According to sources close to the project, several

reasons lay behind the decision to postpone Cambodian

participation including jittery investors spooked by last

year's military coup and the resulting dissolution of the

country's coalition government.

Cambodia has one of the lowest telephone densities in

the world, yet charges among the highest telephone and

data rates.

Officials at the Ministry of Post and

Telecommunications said Cambodia was unable to afford its

share of the Sea-Me-We3 project which started earlier

this month.

Begun in 1994, Sea-Me-We3, an abbreviation for the

South East Asian, Middle Eastern and Western European

regions that it will link up, is considered one of the

most extensive and complex underwater fiber optic systems

in the world.

Cable laying operations to get Australia connected are

ongoing, while Indonesia and Taiwan are also expected to

be patched into the grid within the next 12 months.

When completed the Sea-Me-We3 will comprise a

40,000-kms global fiber optic link utilizing the latest

in technical innovation.

Managing Director of Siemens (Cambodia), Wolfgang

Kitz, described as a "big setback" Cambodia's

decision to postpone joining in the project.

Kitz said besides Sea-Me-We3, other investment

projects for Cambodia were being held up because of the

current deadlock in the formation of a new government.

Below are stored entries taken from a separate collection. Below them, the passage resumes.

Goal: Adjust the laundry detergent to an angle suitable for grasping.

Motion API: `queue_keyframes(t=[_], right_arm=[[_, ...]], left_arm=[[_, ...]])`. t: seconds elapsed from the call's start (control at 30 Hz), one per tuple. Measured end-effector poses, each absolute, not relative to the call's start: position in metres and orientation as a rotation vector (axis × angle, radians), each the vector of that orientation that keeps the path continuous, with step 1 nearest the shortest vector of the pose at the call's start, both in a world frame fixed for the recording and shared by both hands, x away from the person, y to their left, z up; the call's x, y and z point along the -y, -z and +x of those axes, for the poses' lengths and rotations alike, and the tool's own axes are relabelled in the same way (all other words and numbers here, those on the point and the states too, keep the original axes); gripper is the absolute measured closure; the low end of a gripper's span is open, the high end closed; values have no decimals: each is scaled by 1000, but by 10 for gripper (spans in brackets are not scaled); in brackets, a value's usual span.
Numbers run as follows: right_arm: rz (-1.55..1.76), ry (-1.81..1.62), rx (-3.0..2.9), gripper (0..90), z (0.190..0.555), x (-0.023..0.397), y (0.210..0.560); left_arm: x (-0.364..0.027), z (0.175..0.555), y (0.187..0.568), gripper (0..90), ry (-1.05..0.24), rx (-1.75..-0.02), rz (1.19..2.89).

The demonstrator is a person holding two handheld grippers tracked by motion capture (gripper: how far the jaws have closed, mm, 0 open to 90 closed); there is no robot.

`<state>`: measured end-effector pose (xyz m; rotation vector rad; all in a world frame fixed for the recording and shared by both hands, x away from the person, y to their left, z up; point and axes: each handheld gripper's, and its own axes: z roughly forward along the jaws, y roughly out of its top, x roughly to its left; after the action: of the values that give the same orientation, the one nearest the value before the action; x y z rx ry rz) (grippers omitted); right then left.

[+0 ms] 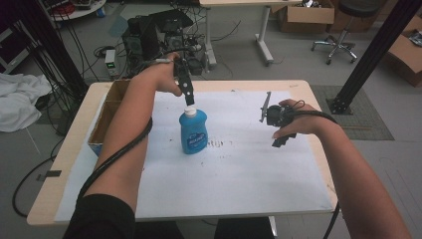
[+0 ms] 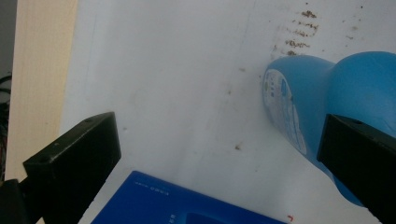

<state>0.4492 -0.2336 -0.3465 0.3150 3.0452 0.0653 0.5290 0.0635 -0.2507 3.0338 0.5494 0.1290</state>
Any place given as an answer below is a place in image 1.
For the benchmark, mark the large cardboard box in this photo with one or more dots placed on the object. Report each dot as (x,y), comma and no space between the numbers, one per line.
(406,56)

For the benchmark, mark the grey power supply unit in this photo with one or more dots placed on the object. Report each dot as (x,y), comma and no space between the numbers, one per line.
(110,63)

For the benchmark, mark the black computer tower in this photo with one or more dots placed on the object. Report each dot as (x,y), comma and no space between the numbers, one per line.
(146,36)

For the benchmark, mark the black metal stand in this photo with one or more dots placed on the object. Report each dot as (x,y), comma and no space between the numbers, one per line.
(371,56)

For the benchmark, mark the white desk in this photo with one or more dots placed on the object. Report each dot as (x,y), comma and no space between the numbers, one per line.
(263,36)

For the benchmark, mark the round white table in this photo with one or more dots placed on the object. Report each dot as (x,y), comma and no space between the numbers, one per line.
(83,11)

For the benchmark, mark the person's right hand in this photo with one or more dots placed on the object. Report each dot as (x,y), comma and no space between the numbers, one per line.
(307,121)

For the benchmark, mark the person's dark pants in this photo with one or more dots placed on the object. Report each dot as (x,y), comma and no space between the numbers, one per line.
(239,229)

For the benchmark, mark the black tape strip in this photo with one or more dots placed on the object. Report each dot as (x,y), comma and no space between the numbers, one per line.
(49,174)

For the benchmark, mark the person's left hand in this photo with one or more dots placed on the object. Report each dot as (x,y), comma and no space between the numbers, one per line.
(161,78)

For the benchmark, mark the white cloth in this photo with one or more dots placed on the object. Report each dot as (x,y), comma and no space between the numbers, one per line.
(20,99)

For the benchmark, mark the blue bottle with white cap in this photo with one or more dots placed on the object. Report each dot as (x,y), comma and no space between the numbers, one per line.
(194,132)

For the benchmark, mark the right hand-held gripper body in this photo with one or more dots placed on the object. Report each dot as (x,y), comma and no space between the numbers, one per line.
(277,115)

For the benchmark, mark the grey floor mat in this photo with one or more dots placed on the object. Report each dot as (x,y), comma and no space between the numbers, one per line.
(368,126)

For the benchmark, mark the open cardboard box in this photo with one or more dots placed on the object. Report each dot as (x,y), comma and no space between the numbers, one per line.
(109,109)

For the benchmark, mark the office chair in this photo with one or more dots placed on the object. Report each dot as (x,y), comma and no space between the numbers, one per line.
(345,30)

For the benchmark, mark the white paper sheet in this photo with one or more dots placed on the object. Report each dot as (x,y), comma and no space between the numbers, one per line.
(232,179)

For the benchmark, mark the person's black sleeve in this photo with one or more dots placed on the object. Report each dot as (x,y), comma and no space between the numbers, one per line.
(99,219)

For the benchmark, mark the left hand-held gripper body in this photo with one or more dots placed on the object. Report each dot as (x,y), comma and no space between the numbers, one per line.
(180,71)

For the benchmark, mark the cardboard box with flaps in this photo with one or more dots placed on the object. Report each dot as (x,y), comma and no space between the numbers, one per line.
(308,16)

However, Kitz said, despite missing out on Sea-Me-We3,

Cambodia would benefit from another fiber optic project

linking Thailand with Vietnam.

This project, worth some 30 million Deutsche marks and

funded by the German government, involves the laying of

fibre optic cable down the Mekong River.

"They've already done a couple of hundred

kilometers from the Thai border. It should be finished

before the end of 1999," he said.

Unlike major power generating projects, big

telecommunications projects were difficult to finance

without access to international funding, Kitz said.

The Asian leg of Sea-Me-We3 - called Segment 2 - will

cover 7,100 kms of main trunk underwater cable with

branch links to Singapore, Malaysia, Vietnam,

Philippines, Brunei, Hong Kong, Macau and mainland China.

It is the branch link to Cambodia that Phnom Penh has

decided to forgo. Tele-Danmark was contracted by French

communications giant Alcatel to lay more than 1,700 kms

of the project which will use $75 million worth of cable

manufactured at Alcatel Submarine Network's Port Botany

plant in Australia.

"[Sea-Me-We3] will provide a big increase in

communications possibilities between these countries

while linking them to mainline truck traffic to

Europe," said Thorsten Gregersen, project manager

for Tele-Danmark International.

Socialist Vietnam is one good example. Barely a decade

ago all outgoing overseas calls were routed through a

creaky exchange connection in Moscow. Now, state-owned

Vietnam Post and Telecommunications Corporation (VNPT)

has underwritten a $30m loan for building its leg of the

fiber optic project as part of its massive upgrade into

telecommunications.

The Segment 2 extension follows an enthusiastic

response by major telecommunications providers buoyed by

the success of the project's first phase, which saw a

main fiber optic trunk originating in Germany and passing

through the Mediterranean into the Red Sea, Indian Ocean,

Malacca Straits and South China Sea off Singapore.

Segment 2 has been seemingly unaffected by Asia's

currency turmoil. Gregersen said the region is pressing

for more digital traffic and data circuits, while a big

growth in Internet use has also added pressure for a

better system.

Tel-Danmark expect Segment 2, which will unofficially

cost investor countries $250 million, to be completed by

late December and running by early 1999.

In a telephone interview from Copenhagen, Tele-Danmark

senior sales manager Ove Smidt said: "Most people

believe satellites are connecting the world. They are

not. The quality of fiber optics is much superior, and

you have so much more capacity in one system."